More on (transactional) MySQL metadata locks

Two years ago Ovais Tariq had explained in detail what kinds of problems existed before MySQL introduced metadata locks in 5.5.3 and how these locks help to prevent them. Still, some implications of metadata locking in MySQL remain unclear for users – DBAs and even software developers that target recent MySQL versions. I’ve decided to include a slide or two into the presentation about InnoDB locks and deadlocks I plan to make (with my colleague Nilnandan Joshi) on April 16 at Percona Live 2015.

I decided to do this as recently I’ve got an issue to work on where it was claimed that the behavior of SELECT blocking TRUNCATE TABLE is wrong, just because transaction isolation level was set to READ COMMITTED and thus there should be no locks set by SELECT and transaction should not even start no matter what the value of autocommit is (it was explicitly set to 0 by smart software).

The MySQL manual clearly says:

“To ensure transaction serializability, the server must not permit one session to perform a data definition language (DDL) statement on a table that is used in an uncompleted explicitly or implicitly started transaction in another session. The server achieves this by acquiring metadata locks on tables used within a transaction and deferring release of those locks until the transaction ends. A metadata lock on a table prevents changes to the table’s structure. This locking approach has the implication that a table that is being used by a transaction within one session cannot be used in DDL statements by other sessions until the transaction ends.”

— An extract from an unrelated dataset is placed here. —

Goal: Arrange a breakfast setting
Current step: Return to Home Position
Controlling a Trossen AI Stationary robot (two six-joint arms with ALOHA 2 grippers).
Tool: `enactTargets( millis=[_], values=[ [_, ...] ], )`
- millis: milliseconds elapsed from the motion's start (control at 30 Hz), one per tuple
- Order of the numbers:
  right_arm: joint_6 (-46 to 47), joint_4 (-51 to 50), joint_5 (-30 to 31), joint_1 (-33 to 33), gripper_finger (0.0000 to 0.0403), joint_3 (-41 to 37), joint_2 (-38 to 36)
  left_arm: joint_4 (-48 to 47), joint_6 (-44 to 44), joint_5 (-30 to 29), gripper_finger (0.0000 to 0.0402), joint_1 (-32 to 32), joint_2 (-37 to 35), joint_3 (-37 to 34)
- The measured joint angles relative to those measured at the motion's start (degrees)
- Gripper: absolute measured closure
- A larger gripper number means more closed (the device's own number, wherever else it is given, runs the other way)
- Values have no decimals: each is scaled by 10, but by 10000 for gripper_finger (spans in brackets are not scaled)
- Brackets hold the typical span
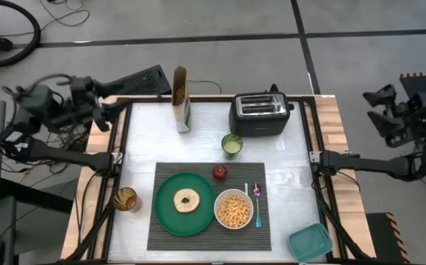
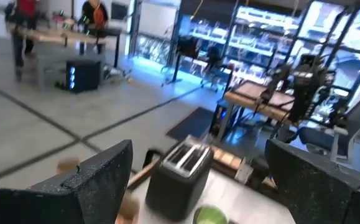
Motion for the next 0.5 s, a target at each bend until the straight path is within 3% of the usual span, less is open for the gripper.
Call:
enactTargets(
  millis=[133, 400, 500],
  values=[
    [15, 82, 1, 2, 67, -104, -67, 37, -26, 0, 54, 0, -73, -109],
    [52, 139, -3, 4, 67, -275, -161, 160, -76, 17, 54, 0, -214, -321],
    [32, 108, -55, 7, 67, -310, -157, 206, -79, 46, 54, 0, -258, -383]
  ],
)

So, the real challenge was to show these metadata locks still set in a transaction that started implicitly, by SELECT immediately following SET autocommit=0 in a session. It was a good chance to check how metadata locks are exposed in MySQL 5.7 via Performance Schema, so I’ve set up a simple test.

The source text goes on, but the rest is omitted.